With J2EE, the java compilation step should issue a warning when the old style <%= … %> is used un-nested. <%= … %> is required to put values into messages and bean:write to do useful work. But if it’s just on its lonesome, that’s XSS right there.

Tomorrow: Injections…

Comments

7 responses to “The usual suspects and what to do about them”

  1. Sam Avatar

    Using JSTL or JSF, proper encoding may be the default, but in JSTL that’s only if you use consistently. Considering that it’s far easier to just use straight EL (${person.name} instead of ), doing the right thing does take a bit of extra work, enough to make developers grumble. And the EL-only alternative, ${fn:escapeXml(person.name)} is just no fun at all. So it isn’t as much a default as we’d hope. I still regularly face resistance from coworkers to using the longer forms, even from experienced developers and contractors who I expect to know better.

    Maybe this is nitpicking, because I still think your basic premise is correct.

    I like the idea of issuing warnings when scriptlets are used. You can even disable it entirely with . I’d like to do the same for bare EL — or better yet, make encoding on bare EL the default.

  2. Sam Avatar

    Dang. I was hoping WordPress would just encode the pointy brackets. What’s missing from the above is “${person.name} instead of [c:out]”. And “disable it entirely with [scripting-invalid].”

  3. vanderaj Avatar

    Sam,

    It’s ironic that on a post about XSS and how hard it is to be right whilst still allowing safe output encoding that even a mature app like WordPress 2.1 still has problems encoding user output in a recognizable and safe way.

    Andrew

  4. Dagfinn Reiersøl Avatar

    How about pushing to make the major PHP template engines XSS safe by default? Some of them are, but Smarty, in particular, isn’t. Maybe it’s not a “real solution” but it would help. Get it on people’s radar screens. Recommend using a “safe” template engine.

  5. Stephen dv Avatar
    Stephen dv

    Hi Andrew,

    The <%= order.comment %> format used by default in Ruby on Rails is also vulnerable to XSS attack. To encode it, there is a convenience form:
    <%= h(order.comment) %>.

    Could you explain a bit more about what you mean by “strong functions”?

    Stephen

  6. vanderaj Avatar

    Stephen,

    The Microsoft AntiXSS libraries encode pretty much everything BUT approximately A-Z, a-z, 0-9 and space. I consider this strong encoding.
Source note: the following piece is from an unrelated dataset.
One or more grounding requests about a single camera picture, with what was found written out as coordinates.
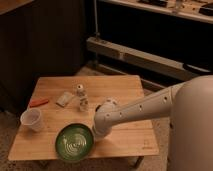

    I must admit not having much experience with RoR, and thus I didn’t consider it when writing this entry.

    Andrew

  7. dre Avatar

    For Java, consider this for strong input validation:
    http://jakarta.apache.org/commons/validator/

    Also – I assess J2EE environments a lot and usually have more (specifically XSS) findings than what you give credit for.

    And add that other guy’s HTML Purifier to your PHP strong functions http://www.greebo.net/?p=399

    Maybe add some other languages… but I really like your basic representation of the data. Put this up on OWASP!